Middletown Springs is a town in Rutland County, Vermont, United States.  The population was 794 at the 2020 census.

Geography
According to the United States Census Bureau, the town has a total area of 22.9 square miles (59.2 km2), all land. The unincorporated village of Middletown Springs is at the center of the town.

History
Middletown Springs "was officially founded in 1784 when citizens of the towns of Ira, Poultney, Wells, and Tinmouth petitioned the Vermont legislature to create a new town bounded by the ridges that prevented them from attending meetings and worship services in their original towns."

Demographics

As of the census of 2000, there were 823 people, 331 households, and 237 families residing in the town.  The population density was 36.0 people per square mile (13.9/km2).  There were 397 housing units at an average density of 17.4 per square mile (6.7/km2).  The racial makeup of the town was 97.81% White, 0.49% African American, 0.49% Native American, 0.36% Asian, 0.24% from other races, and 0.61% from two or more races. Hispanic or Latino of any race were 0.49% of the population.

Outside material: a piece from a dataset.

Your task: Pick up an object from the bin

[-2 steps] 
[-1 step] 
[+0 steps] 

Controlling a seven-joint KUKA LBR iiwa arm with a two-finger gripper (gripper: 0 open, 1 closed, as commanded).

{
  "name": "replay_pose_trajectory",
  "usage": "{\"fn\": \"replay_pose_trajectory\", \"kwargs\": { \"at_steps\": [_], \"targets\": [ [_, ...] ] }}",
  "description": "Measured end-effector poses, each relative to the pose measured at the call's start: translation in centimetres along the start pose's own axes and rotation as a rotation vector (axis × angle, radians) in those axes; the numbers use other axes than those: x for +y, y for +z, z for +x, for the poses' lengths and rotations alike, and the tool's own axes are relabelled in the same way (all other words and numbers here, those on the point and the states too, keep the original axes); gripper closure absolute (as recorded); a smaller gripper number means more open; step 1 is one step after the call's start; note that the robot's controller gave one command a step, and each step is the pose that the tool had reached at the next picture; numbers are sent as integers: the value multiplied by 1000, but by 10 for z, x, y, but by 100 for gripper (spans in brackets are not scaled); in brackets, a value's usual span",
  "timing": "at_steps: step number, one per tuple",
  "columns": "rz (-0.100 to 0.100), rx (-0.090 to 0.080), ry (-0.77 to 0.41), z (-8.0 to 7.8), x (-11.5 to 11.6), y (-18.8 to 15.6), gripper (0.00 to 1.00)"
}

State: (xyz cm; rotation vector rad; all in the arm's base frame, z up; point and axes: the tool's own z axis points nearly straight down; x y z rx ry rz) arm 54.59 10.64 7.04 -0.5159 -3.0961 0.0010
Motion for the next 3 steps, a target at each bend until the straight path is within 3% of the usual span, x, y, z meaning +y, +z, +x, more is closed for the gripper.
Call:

There were 331 households, out of which 31.4% had children under the age of 18 living with them, 61.0% were married couples living together, 7.9% had a female householder with no husband present, and 28.1% were non-families. 22.7% of all households were made up of individuals, and 8.8% had someone living alone who was 65 years of age or older.  The average household size was 2.49 and the average family size was 2.92.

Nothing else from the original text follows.